Brahmā’s Curse, Four Births, and the Dharma of Shared Embodiment
Draupadī/Kṛṣṇā
त्रिवारानन्तरं ब्रह्मा शप्तवांस्ता महाप्रभुः / त्रिवारं वञ्चनं यस्मादेकवारं च दर्शनम्
trivārānantaraṃ brahmā śaptavāṃstā mahāprabhuḥ / trivāraṃ vañcanaṃ yasmādekavāraṃ ca darśanam
ထို့နောက် မဟာသခင် ဘြဟ္မာသည် သူတို့ကို ဆက်တိုက် သုံးကြိမ် ကျိန်စာချ၏—“လှည့်ဖြားမှု သုံးကြိမ်ရှိသဖြင့် သန့်ရှင်းသော ဒർശန (darśana) အမှန်တကယ်ကို တစ်ကြိမ်သာ ရရှိစေမည်” ဟု။
Lord Vishnu (narrating to Garuda)
Concept: Repeated deceit yields proportionate restriction of grace/encounter; actions pattern future access and outcomes.

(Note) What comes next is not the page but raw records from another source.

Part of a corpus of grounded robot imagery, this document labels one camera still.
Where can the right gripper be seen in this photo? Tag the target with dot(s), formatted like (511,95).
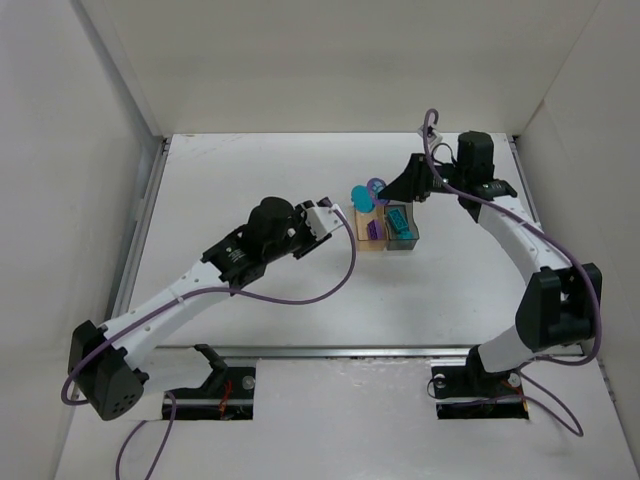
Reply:
(426,176)

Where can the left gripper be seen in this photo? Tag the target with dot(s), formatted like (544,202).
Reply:
(304,245)

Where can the purple flower lego tile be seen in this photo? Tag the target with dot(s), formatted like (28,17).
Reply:
(374,187)

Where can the teal lego brick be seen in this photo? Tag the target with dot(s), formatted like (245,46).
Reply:
(397,220)

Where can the teal round lego piece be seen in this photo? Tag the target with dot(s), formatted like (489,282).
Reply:
(362,200)

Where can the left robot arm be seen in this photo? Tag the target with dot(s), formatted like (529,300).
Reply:
(115,364)

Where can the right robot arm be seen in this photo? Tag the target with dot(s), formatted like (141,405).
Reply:
(561,302)

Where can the grey transparent container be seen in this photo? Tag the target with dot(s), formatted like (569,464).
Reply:
(394,242)

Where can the orange transparent container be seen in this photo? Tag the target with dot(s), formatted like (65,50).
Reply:
(363,243)

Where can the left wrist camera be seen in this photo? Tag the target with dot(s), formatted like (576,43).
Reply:
(323,219)

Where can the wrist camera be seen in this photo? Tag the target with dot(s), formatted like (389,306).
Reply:
(323,219)
(430,135)

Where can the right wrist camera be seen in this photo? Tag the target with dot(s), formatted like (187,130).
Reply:
(430,135)

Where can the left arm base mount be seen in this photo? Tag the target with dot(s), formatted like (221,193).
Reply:
(227,393)

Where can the aluminium rail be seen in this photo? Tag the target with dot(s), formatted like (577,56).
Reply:
(308,352)

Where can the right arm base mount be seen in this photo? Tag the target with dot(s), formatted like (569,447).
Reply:
(460,396)

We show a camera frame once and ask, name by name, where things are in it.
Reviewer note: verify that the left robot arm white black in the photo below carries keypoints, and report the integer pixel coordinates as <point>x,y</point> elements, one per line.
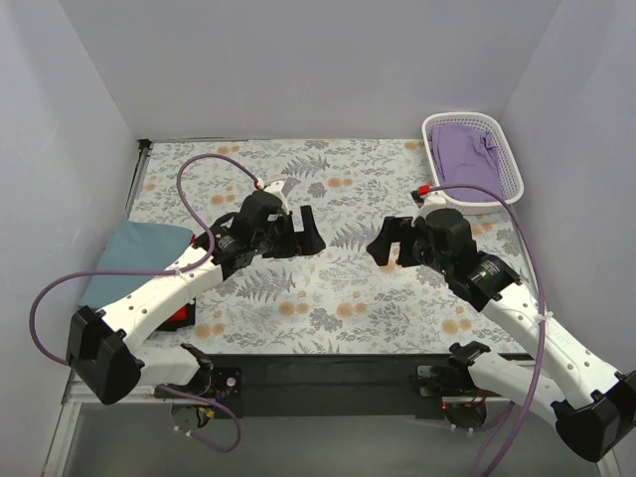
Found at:
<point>106,346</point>

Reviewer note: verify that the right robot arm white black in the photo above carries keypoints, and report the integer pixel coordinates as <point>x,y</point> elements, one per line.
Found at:
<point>590,403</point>

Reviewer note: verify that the white plastic perforated basket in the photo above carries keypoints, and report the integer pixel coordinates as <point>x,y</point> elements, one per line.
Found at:
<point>473,200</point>

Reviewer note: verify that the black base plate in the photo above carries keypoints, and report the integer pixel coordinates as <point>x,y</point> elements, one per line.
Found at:
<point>340,385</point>

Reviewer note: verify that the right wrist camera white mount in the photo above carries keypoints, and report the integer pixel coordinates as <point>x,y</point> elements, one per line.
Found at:
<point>431,203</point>

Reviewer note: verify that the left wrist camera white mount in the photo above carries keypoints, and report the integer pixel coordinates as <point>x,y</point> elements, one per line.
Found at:
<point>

Vedantic Theme: Karma-niyati: moral causality governs experience; adharma contracts auspicious contact (darśana).
Application: Recognize that repeated unethical choices create long-term constraints; cultivate integrity to preserve trust and ‘darśana’ (access, opportunity, blessing).
Primary Rasa: raudra
Secondary Rasa: shanta
Related Themes: Garuda Purana 3.17.9 (threefold deception); Garuda Purana 3.17.11-13 (rebirth-fruits of the curse)
This verse links repeated deceit (vañcana) with a restrictive karmic outcome, showing that dishonesty reduces one’s access to auspicious grace and rightful recognition (darśana).
By framing the result as Brahmā’s threefold curse, the text presents karma as a moral law: the frequency of wrongdoing (three deceptions) shapes the limitation of the reward (a single darśana).
Practice truthfulness in speech and conduct; repeated small acts of cheating accumulate consequences, while integrity preserves trust, merit, and spiritual clarity.